Création d'un rôle IAM pour des migrations de données homogènes

Au cours de cette étape, vous créez un rôle IAM qui donne accès à AWS Secrets Manager Amazon EC2 et CloudWatch.

Pour créer un rôle IAM pour les migrations de données

  1. Connectez-vous à la console IAM AWS Management Console et ouvrez-la à https://console.aws.amazon.com/iam/l'adresse.

  2. Dans le panneau de navigation, choisissez Roles (Rôles).

  3. Sélectionnez Create role (Créer un rôle).

  4. Sur la page Sélectionner une entité de confiance, pour Type d’entité approuvée, choisissez Service AWS . Pour Cas d’utilisation d’autres services AWS , choisissez DMS.

  5. Cochez la case DMS et choisissez Suivant.

  6. Sur la page Ajouter des autorisations, choisissez HomogeneousDataMigrationsPolicycelle que vous avez créée auparavant. Choisissez Suivant.

  7. Sur la page Nommer, vérifier et créer, entrez HomogeneousDataMigrationsRole pour Nom du rôle et choisissez Créer un rôle.

  8. Sur la page Rôles, entrez HomogeneousDataMigrationsRole pour Nom du rôle. Sélectionnez HomogeneousDataMigrationsRole.
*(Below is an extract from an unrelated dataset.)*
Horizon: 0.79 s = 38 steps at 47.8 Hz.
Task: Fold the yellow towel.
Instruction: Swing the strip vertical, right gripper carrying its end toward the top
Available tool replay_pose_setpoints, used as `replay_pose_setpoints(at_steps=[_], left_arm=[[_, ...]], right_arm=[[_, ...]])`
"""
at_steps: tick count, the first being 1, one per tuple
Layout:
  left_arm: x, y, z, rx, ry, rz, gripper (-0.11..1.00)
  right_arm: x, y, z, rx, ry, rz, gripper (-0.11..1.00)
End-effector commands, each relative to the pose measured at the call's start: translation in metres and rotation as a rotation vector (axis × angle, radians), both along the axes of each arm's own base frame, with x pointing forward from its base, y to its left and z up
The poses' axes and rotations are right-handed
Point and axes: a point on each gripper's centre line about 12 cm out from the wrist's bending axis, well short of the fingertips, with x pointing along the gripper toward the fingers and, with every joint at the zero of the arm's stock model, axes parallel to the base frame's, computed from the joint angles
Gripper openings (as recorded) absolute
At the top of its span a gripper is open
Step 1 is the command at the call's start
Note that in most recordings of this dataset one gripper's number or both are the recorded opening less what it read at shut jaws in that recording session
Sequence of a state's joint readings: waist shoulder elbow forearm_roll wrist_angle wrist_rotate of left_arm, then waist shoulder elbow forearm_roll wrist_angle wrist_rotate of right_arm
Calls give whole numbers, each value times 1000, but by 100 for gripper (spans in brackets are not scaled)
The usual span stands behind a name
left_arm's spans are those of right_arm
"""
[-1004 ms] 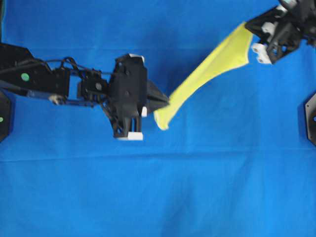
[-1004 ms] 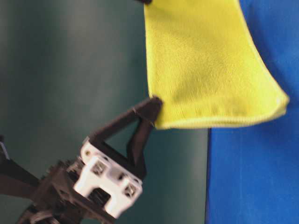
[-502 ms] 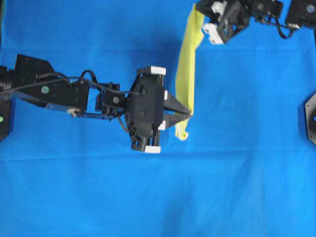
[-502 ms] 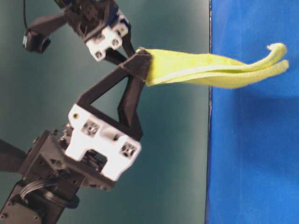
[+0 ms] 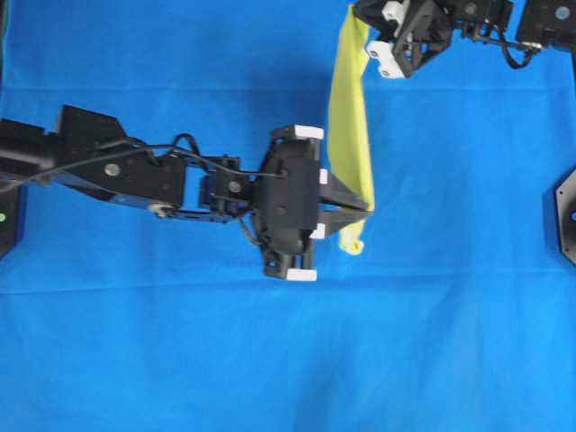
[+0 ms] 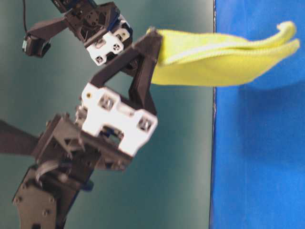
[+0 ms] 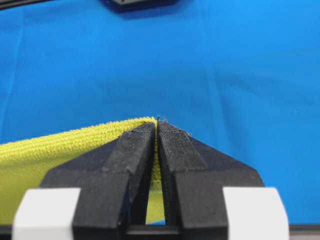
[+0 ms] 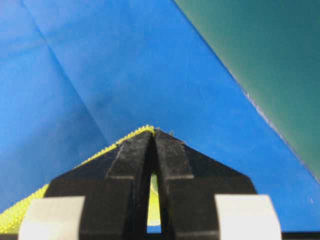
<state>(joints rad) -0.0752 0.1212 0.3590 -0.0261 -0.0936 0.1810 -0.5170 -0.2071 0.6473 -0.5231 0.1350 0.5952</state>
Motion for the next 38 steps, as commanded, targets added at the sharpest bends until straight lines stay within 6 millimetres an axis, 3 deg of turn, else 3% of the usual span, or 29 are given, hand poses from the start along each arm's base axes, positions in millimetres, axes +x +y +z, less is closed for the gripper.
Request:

  9. Sur la HomogeneousDataMigrationsRolepage, choisissez l'onglet Relations de confiance. Choisissez Edit trust policy (Modifier la politique d’approbation).

  10. Sur la page Modifier la politique d’approbation, collez le code JSON suivant dans l’éditeur en remplaçant le texte existant.

    JSON
    {
    "Version": "2012-10-17",
    "Statement": [
        {
            "Sid": "",
            "Effect": "Allow",
            "Principal": {
                "Service": [
                    "dms-data-migrations.amazonaws.com",
                    "dms.your_region.amazonaws.com"
                ]
            },
            "Action": "sts:AssumeRole"
        }
    ]
}

    Dans l'exemple précédent, remplacez your_region par le nom de votre Région AWS.

    La politique basée sur les ressources précédente donne aux responsables de AWS DMS service les autorisations nécessaires pour effectuer des tâches conformément à la politique gérée par le client. HomogeneousDataMigrationsPolicy

  11. Choisissez Mettre à jour une politique.